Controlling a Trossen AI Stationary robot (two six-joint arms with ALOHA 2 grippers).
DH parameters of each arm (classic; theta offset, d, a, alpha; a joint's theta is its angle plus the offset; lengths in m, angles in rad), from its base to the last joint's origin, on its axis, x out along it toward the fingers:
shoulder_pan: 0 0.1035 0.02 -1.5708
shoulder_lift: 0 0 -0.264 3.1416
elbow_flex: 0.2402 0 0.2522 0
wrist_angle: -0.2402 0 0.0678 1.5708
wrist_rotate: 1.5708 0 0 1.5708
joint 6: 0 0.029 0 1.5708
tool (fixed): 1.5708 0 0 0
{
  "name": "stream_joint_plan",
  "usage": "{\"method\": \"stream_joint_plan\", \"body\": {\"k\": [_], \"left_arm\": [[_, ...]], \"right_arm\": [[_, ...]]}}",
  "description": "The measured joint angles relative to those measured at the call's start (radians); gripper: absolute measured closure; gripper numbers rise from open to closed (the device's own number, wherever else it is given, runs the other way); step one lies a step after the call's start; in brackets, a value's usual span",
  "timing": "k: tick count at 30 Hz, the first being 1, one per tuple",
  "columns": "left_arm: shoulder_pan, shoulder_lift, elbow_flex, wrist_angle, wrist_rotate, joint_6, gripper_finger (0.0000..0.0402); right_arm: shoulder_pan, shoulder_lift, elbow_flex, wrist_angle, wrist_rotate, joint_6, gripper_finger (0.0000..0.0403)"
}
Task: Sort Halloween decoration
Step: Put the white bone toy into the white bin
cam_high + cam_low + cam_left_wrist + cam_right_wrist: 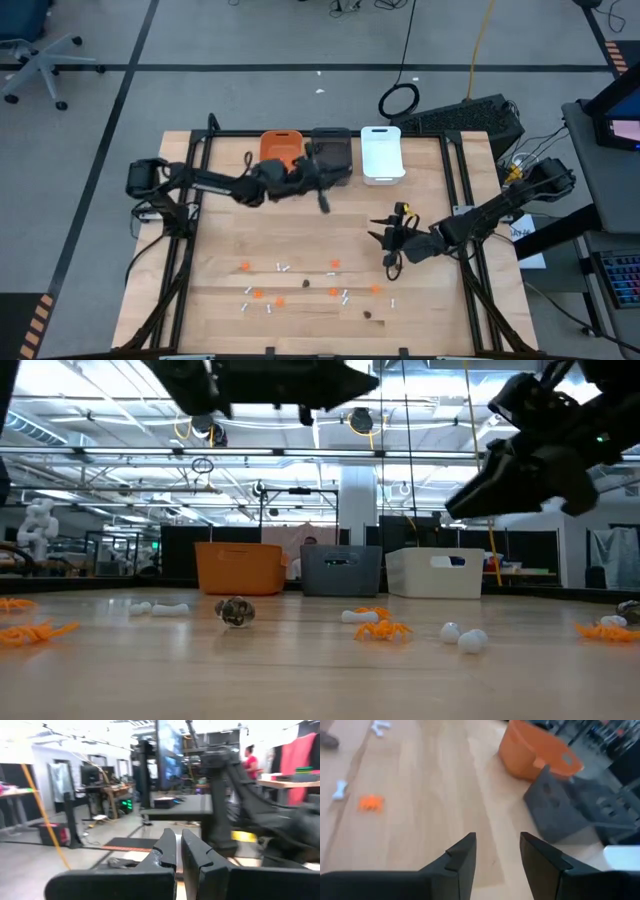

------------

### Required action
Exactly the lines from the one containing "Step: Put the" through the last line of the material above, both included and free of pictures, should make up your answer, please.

### Finished exercise
Step: Put the white bone toy into the white bin
cam_high + cam_low + cam_left_wrist + cam_right_wrist: 

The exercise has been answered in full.